= Exercise details =
An exact transcription is needed of the lines below from the one with "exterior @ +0" through the one with "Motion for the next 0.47", with no other lines and no pictures.

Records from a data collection

----------------------------------------

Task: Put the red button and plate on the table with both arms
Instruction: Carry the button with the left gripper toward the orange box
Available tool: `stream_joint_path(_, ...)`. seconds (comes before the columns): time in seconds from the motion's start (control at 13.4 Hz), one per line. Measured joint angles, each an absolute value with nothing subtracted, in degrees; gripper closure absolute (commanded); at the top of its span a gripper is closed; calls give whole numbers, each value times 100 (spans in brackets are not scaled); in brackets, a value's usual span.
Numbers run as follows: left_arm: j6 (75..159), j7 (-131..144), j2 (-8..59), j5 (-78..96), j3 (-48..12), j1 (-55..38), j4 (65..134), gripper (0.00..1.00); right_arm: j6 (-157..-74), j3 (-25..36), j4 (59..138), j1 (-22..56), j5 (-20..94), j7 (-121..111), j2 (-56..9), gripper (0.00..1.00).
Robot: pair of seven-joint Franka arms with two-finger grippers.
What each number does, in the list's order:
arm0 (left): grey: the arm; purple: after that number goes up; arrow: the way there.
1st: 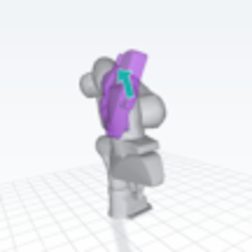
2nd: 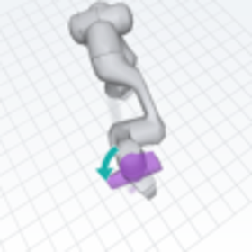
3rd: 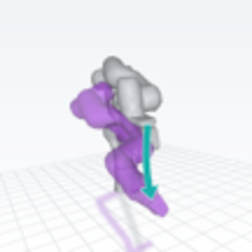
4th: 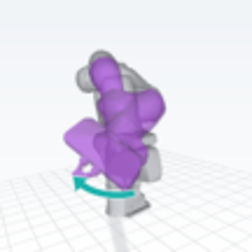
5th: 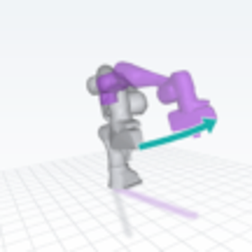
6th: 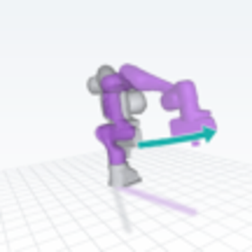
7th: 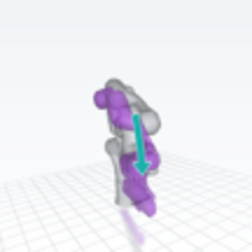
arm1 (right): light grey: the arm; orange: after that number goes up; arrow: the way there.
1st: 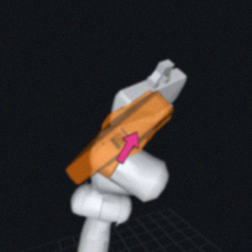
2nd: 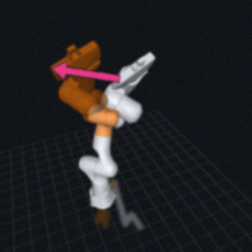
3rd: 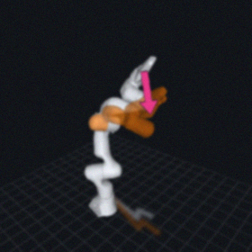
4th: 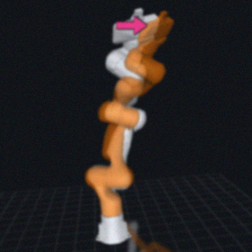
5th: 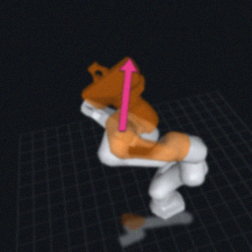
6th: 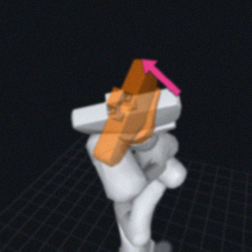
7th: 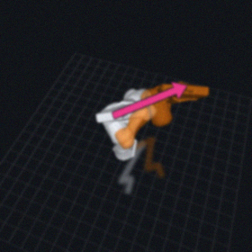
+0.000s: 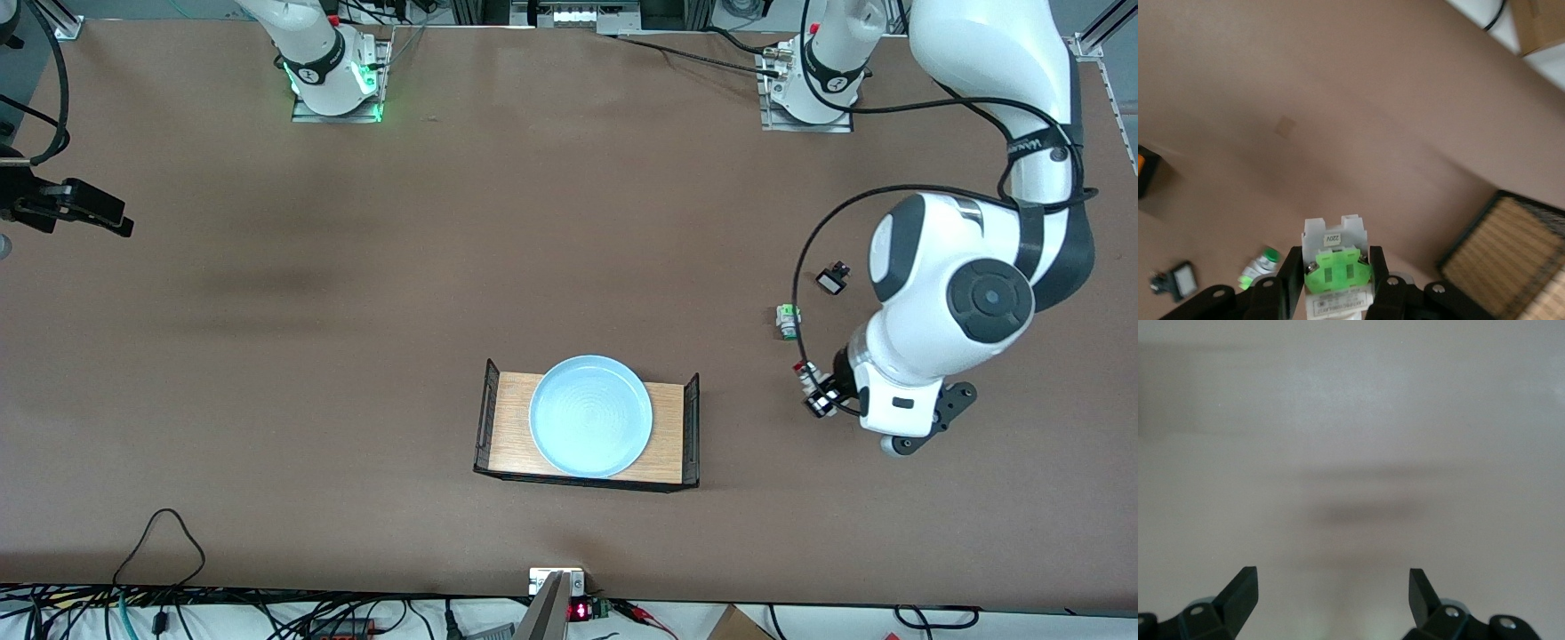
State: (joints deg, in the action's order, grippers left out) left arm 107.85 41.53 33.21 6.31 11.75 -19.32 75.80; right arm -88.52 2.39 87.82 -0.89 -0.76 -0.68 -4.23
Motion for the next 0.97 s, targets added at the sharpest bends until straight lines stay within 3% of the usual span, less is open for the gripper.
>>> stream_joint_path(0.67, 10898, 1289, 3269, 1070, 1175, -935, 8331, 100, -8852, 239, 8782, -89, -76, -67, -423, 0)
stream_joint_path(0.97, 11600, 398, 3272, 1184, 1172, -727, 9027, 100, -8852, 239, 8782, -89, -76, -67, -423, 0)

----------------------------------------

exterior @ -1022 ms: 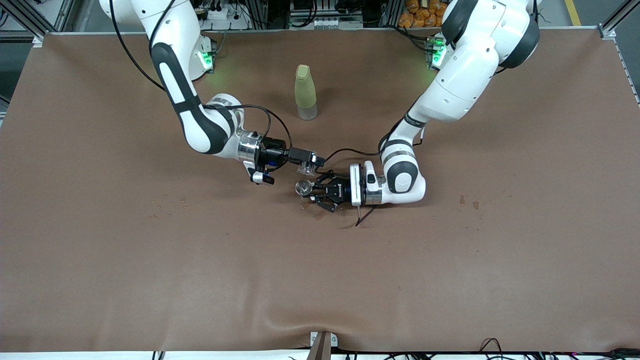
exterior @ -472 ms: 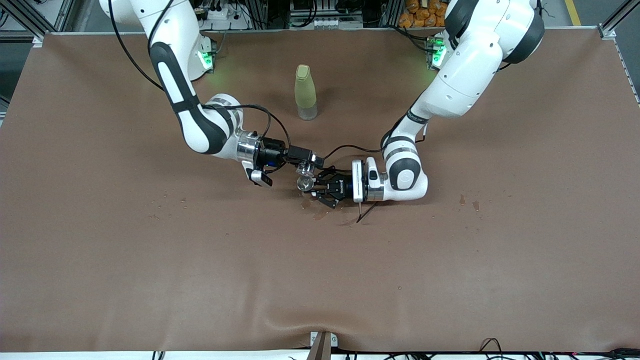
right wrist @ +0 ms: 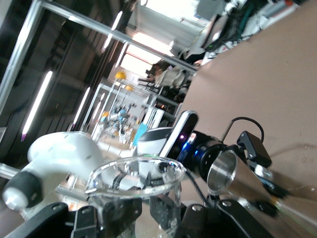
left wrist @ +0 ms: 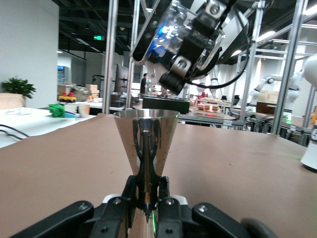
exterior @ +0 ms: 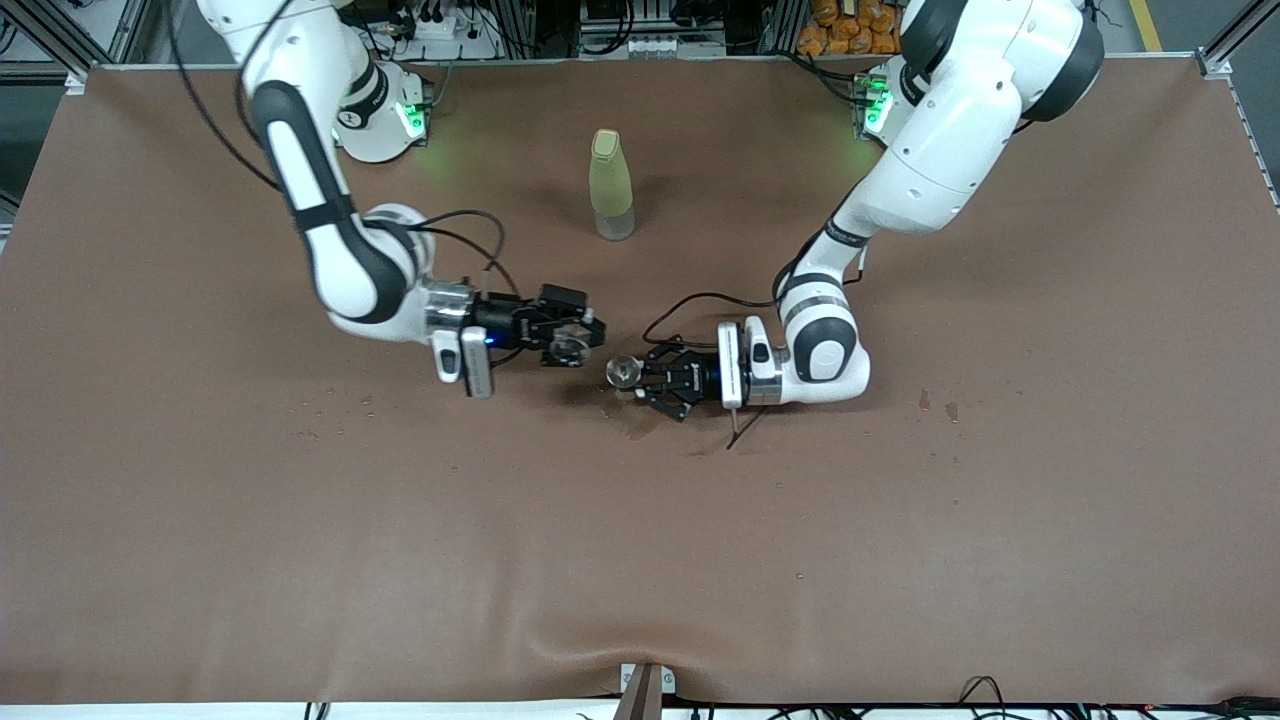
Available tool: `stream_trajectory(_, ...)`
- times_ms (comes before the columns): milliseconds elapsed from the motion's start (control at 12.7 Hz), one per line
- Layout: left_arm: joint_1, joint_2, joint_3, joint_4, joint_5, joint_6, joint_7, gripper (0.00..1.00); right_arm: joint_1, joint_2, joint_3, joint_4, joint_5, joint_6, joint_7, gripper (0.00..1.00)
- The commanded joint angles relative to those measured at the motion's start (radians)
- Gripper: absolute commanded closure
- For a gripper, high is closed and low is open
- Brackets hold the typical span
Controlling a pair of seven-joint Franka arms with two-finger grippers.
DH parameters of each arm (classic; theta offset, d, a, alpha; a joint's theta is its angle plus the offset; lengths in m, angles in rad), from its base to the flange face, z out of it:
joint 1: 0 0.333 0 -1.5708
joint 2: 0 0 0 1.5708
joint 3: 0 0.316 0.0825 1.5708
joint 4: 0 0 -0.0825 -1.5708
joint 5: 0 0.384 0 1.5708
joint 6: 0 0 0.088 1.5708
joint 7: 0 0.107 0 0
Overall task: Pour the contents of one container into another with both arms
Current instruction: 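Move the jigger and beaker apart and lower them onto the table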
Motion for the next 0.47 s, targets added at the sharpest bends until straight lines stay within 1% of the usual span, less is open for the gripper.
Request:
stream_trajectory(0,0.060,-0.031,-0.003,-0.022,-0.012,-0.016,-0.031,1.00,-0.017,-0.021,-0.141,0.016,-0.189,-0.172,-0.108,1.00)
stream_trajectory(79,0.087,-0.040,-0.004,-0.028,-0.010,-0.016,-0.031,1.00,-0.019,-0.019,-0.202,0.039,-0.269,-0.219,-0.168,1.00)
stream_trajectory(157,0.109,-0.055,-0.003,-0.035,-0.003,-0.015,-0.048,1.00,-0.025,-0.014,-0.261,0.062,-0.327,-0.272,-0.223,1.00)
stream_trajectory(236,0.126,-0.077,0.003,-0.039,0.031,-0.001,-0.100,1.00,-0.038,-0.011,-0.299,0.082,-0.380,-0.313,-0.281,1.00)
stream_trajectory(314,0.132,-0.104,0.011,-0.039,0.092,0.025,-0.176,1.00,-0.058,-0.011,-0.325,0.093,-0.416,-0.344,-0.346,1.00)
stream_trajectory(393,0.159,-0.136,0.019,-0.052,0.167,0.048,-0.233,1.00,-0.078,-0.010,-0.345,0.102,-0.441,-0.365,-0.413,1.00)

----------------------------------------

= Answer space =
exterior @ +0 ms: 
Available tool: `stream_trajectory(_, ...)`
- times_ms (comes before the columns): milliseconds elapsed from the motion's start (control at 12.7 Hz), one per line
- Layout: left_arm: joint_1, joint_2, joint_3, joint_4, joint_5, joint_6, joint_7, gripper (0.00..1.00); right_arm: joint_1, joint_2, joint_3, joint_4, joint_5, joint_6, joint_7, gripper (0.00..1.00)
- The commanded joint angles relative to those measured at the motion's start (radians)
- Gripper: absolute commanded closure
- For a gripper, high is closed and low is open
- Brackets hold the typical span
Controlling a pair of seven-joint Franka arms with two-finger grippers.
DH parameters of each arm (classic; theta offset, d, a, alpha; a joint's theta is its angle plus the offset; lengths in m, angles in rad), from its base to the flange face, z out of it:
joint 1: 0 0.333 0 -1.5708
joint 2: 0 0 0 1.5708
joint 3: 0 0.316 0.0825 1.5708
joint 4: 0 0 -0.0825 -1.5708
joint 5: 0 0.384 0 1.5708
joint 6: 0 0 0.088 1.5708
joint 7: 0 0.107 0 0
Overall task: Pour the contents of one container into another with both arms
Current instruction: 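Move the jigger and beaker apart and lower them onto the table
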Motion for the next 0.47 s, targets added at the sharpest bends until straight lines stay within 1% of the usual span, less is open for the gripper.

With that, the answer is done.